Del consejo editorial

Sin primer empleo

JORGE CALERO

Conocemos bien los estragos que causa el desempleo a las personas, las familias y las sociedades en el corto plazo. En una economía como la nuestra, con unos niveles de empleo especialmente sensibles en las crisis, hemos sido testigos de las dificultades económicas, los problemas psicológicos y las tensiones sociales ocasionadas por el paro. Sin embargo, no somos del todo conscientes de las repercusiones que puede tener el desempleo en el largo plazo; entre ellas se encuentran aspectos tan relevantes (tanto desde el punto de vista individual como desde el colectivo) como incrementos de la morbilidad, descensos de la esperanza de vida y erosión en la formación de capital humano. Quisiera apuntar algunas ideas en torno a este último aspecto, refiriéndome, sobre todo, a las consecuencias que puede tener, a lo largo de la vida activa, la dificultad de acceder a un primer empleo.

Hace más de un año, con la crisis ya suficientemente instalada, se planteó que un posible efecto colateral beneficioso de esta sería que los jóvenes se refugiarían en las aulas ante la dificultad de encontrar o mantener un empleo. ¿Ha sucedido realmente así? Si consideramos a los jóvenes entre 16 y 22 años, en 2006, en plena fase de crecimiento económico, el 61,6% de ellos realizaba estudios (datos de la Encuesta de Población Activa). En 2009, esta proporción había subido sólo de forma leve, hasta el 62,5%. La crisis sólo empuja ligeramente a los jóvenes hacia las aulas. Los empuja, con mucha más intensidad, hacia la calle o hacia sus casas: en la misma franja de edad, el porcentaje de personas que ni estudian ni trabajan ha crecido desde un 10,6% en 2006 hasta un 17,6% en la actualidad, con algunas comunidades autónomas, como Andalucía, donde el porcentaje alcanza el 21%. Esta proporción de la población es muy similar en los hombres y en las mujeres.

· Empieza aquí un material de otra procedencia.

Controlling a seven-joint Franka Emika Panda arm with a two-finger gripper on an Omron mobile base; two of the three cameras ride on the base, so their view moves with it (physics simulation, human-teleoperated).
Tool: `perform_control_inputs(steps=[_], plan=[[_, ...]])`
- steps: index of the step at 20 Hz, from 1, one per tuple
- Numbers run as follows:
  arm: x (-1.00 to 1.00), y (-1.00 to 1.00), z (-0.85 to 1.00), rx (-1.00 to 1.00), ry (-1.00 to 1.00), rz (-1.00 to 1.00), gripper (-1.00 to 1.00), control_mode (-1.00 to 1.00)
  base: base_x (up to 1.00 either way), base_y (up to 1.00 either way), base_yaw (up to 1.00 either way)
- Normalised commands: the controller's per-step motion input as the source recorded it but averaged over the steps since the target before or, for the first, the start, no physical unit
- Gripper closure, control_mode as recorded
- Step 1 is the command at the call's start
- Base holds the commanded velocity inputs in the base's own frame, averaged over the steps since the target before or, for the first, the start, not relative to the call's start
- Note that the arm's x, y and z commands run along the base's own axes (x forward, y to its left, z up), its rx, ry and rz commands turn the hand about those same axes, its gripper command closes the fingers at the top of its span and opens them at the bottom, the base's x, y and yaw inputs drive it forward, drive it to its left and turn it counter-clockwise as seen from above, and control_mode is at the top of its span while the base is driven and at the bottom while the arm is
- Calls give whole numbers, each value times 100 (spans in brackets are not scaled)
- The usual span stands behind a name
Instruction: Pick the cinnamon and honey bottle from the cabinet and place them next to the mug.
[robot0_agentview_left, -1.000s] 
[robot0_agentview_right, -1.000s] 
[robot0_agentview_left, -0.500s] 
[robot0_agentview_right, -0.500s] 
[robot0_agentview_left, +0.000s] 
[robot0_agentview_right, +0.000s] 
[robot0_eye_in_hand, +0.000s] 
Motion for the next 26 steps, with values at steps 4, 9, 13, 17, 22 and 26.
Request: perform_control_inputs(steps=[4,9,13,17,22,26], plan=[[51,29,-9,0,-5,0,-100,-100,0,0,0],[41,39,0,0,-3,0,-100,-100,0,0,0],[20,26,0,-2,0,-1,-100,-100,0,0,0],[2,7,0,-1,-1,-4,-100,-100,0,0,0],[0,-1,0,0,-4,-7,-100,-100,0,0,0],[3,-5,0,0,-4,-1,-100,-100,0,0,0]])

Durante el periodo de creación de empleo –que empezó a mediados de la década de los noventa y concluyó en 2007–, el mercado de trabajo aceptaba a jóvenes con bajo nivel de cualificación, que conseguían con relativa facilidad un primer empleo. A costa, claro está, de una tasa elevadísima de abandono prematuro del sistema educativo. Pero al menos existía un primer empleo, hito importantísimo en las trayectorias personales, y cuyos efectos se prolongan a lo largo de toda la vida activa. En ese primer empleo los jóvenes pueden (podían) adquirir conocimientos y actitudes que resultarán cruciales para insertarse en el mundo del trabajo y, por tanto, en el mundo adulto.

En buena medida, el primer empleo, complementado con una buena formación en el puesto de trabajo, puede ser un aceptable sustituto de la educación reglada. Incluso en el peor de los casos, tan frecuente, en los que el primer empleo exige una cualificación muy reducida y no va asociado a un recorrido profesional claro, proporciona un cierto margen para el desarrollo personal y laboral. En la actualidad estas potencialidades del primer empleo han dejado de existir para un grupo numerosos de jóvenes. Los efectos a largo plazo de esta carencia se proyectarán ineludiblemente en el futuro.